Due uomini, già noti per reati simili, sono stati arrestati a Mirto di Crosia dopo aver tentato di vendere oggetti rivestiti d’oro ma composti principalmente da ottone

MIRTO DI CROSIA (CS), 23 MAG 2025 – Ancora una truffa nel mondo della compravendita dell’oro, ma questa volta il tentativo è stato smascherato in tempo grazie all’intuito e alla prontezza della titolare di un negozio “compro oro”. Due uomini, già noti alle forze dell’ordine per precedenti specifici, sono stati arrestati dai Carabinieri della Stazione di Mirto di Crosia, con il coordinamento della Procura della Repubblica di Castrovillari guidata dal procuratore capo Alessandro D’Alessio.

I due truffatori si erano presentati presso l’esercizio commerciale fingendo di voler vendere un monile apparentemente in oro. Dopo una prima valutazione, l’oggetto è stato sottoposto a una verifica più approfondita da parte dell’addetta al punto vendita, la quale, grazie a un’attenta analisi con strumenti anti-contraffazione, ha scoperto l’inganno: sotto l’apparente lucentezza dell’oro si nascondeva in realtà ottone, un metallo comune e di scarso valore.

Secondo quanto emerso dalla perizia tecnica effettuata successivamente, su oltre cinque grammi di peso complessivo dell’oggetto, solo 0,2 grammi risultavano effettivamente d’oro. Il resto era rivestimento superficiale, abilmente progettato per simulare la preziosità del materiale. Una truffa tanto sofisticata da risultare difficile da individuare persino dopo la fusione, quando l’ottone finisce per contaminare e abbassare la qualità dell’intera colata.

L’intervento tempestivo dei Carabinieri ha evitato che il raggiro andasse a buon fine.
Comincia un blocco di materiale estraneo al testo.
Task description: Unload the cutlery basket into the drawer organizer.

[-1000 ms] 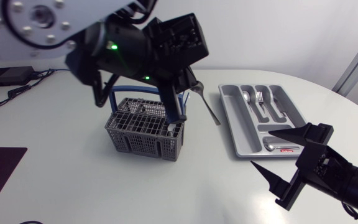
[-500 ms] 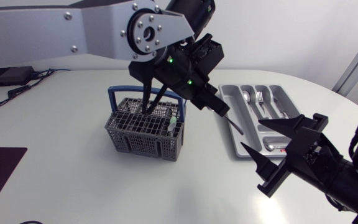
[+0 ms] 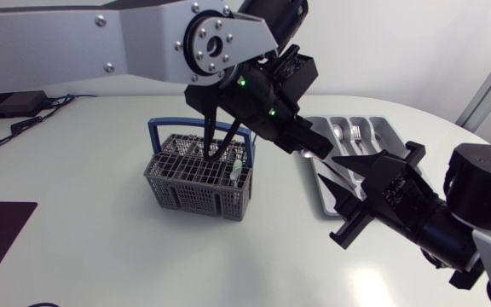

Le due persone coinvolte, ritenute responsabili di truffa aggravata, sono state fermate: una è stata trasferita nel carcere di Castrovillari, l’altra è stata posta agli arresti domiciliari. Le indagini proseguono per accertare eventuali altri episodi simili legati allo stesso modus operandi.

Il caso riaccende i riflettori su un fenomeno sempre più diffuso, in cui la criminalità cerca di approfittare dell’apparente vulnerabilità del settore dell’oro usato. Ma, come dimostrato in questo episodio, professionalità e attenzione possono ancora fare la differenza.